§ Required action: Go through the data below and copy each line where the word "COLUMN" occurs.

§ Information supplied:
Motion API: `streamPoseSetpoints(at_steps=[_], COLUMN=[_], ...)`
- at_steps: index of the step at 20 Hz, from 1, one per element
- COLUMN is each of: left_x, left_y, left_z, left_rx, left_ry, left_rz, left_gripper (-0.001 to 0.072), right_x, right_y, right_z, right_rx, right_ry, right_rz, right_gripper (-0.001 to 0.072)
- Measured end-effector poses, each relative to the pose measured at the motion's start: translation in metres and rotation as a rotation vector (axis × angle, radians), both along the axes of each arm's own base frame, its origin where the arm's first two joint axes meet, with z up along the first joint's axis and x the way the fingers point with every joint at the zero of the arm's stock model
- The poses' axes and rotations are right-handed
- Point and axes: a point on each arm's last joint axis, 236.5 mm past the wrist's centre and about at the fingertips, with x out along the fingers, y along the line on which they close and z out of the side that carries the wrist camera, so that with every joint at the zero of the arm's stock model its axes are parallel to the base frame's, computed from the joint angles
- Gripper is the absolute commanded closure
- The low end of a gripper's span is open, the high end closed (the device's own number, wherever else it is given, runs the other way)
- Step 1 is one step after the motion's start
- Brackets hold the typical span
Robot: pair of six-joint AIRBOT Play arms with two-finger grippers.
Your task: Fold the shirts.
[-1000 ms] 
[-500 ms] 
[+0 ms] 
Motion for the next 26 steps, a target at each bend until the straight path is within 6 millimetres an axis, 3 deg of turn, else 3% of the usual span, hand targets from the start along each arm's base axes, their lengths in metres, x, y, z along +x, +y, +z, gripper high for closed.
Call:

§ Output of the exercise:
Motion API: `streamPoseSetpoints(at_steps=[_], COLUMN=[_], ...)`
- COLUMN is each of: left_x, left_y, left_z, left_rx, left_ry, left_rz, left_gripper (-0.001 to 0.072), right_x, right_y, right_z, right_rx, right_ry, right_rz, right_gripper (-0.001 to 0.072)

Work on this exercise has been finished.